Ce gigantesque maelström, en tout cas, est tellement grand que les astronomes amateurs parvenaient, dans les années 1980, à l’observer avec des longues-vues de 50 millimètres de diamètre, grossissant 30 fois, l’auteur de ces lignes s’en souvient encore !
Mais cela, c’était avant. L’adjectif « grande » disparaît peu à peu des articles scientifiques concernant la Tache rouge de Jupiter, car celle-ci ne cesse de diminuer…
En près de cent cinquante ans, notre regard sur Jupiter a bien changé… Mais la Grande Tache rouge a toujours fait partie de ce paysage planétaire. Une certitude : au fil des décennies, la taille de l’anticyclone géant diminue. Photos DR/OMP/Nasa/ESA/STSCI.

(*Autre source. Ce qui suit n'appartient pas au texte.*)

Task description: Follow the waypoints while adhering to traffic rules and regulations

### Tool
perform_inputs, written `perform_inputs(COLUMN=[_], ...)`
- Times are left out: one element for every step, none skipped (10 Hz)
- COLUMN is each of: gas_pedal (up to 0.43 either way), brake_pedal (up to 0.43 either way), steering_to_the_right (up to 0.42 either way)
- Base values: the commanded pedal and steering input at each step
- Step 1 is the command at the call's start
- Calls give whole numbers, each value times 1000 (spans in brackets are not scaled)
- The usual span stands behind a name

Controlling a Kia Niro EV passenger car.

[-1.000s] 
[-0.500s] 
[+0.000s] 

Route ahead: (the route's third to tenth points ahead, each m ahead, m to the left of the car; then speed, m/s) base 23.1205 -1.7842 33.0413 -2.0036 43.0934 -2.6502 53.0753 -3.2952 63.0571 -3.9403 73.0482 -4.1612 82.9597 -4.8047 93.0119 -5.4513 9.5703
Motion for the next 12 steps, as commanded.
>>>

Lorsque les astronomes l’ont découverte, en 1878, elle mesurait plus de 40 000 kilomètres, puis, progressivement et insensiblement, elle a diminué de taille… Ces dernières années, le phénomène, observé par des astronomes amateurs dotés de moyens dont auraient rêvé les professionnels il y a un quart de siècle, est devenu tellement visible qu’ils ont alerté les spécialistes. La réponse a été à la hauteur de cette question historique : la Grande Tache rouge va t-elle disparaître ? Une réponse, donc, radicale, puisque les planétologues ont obtenu du temps d’observation avec le télescope spatial Hubble pour observer Jupiter. Verdict : la Tache rouge de Jupiter mesure désormais à peine plus de 15 000 kilomètres !
Sur ces deux images prises par le télescope spatial Hubble, la diminution de taille de la Grande Tache rouge, en moins de vingt ans, est spectaculaire. Photo Nasa/ESA/STSCI.
L’anticyclone le plus stable du système solaire va t-il disparaître ? Va t-il diminuer encore d’importance ? Personne n’en sait rien. Désormais, les astronomes, amateurs comme professionnels, attendent que Jupiter soit de nouveau observable, après sa disparition annuelle derrière le Soleil. La planète géante, qui brille actuellement dans la constellation des Gémeaux, est pratiquement inobservable dans les télescopes parce que trop proche de l’horizon ; de fait, elle va se perdre dans les lueurs du couchant à la fin juin. Quand Jupiter sera de nouveau visible dans la constellation du Cancer à l’automne prochain, nous saurons peut-être si les « Monsieur Météo » du système solaire, dans le futur, pourront, ou non, continuer à nous donner des nouvelles de ce formidable anticyclone qui perdure sur Jupiter depuis trois cent cinquante ans… au moins.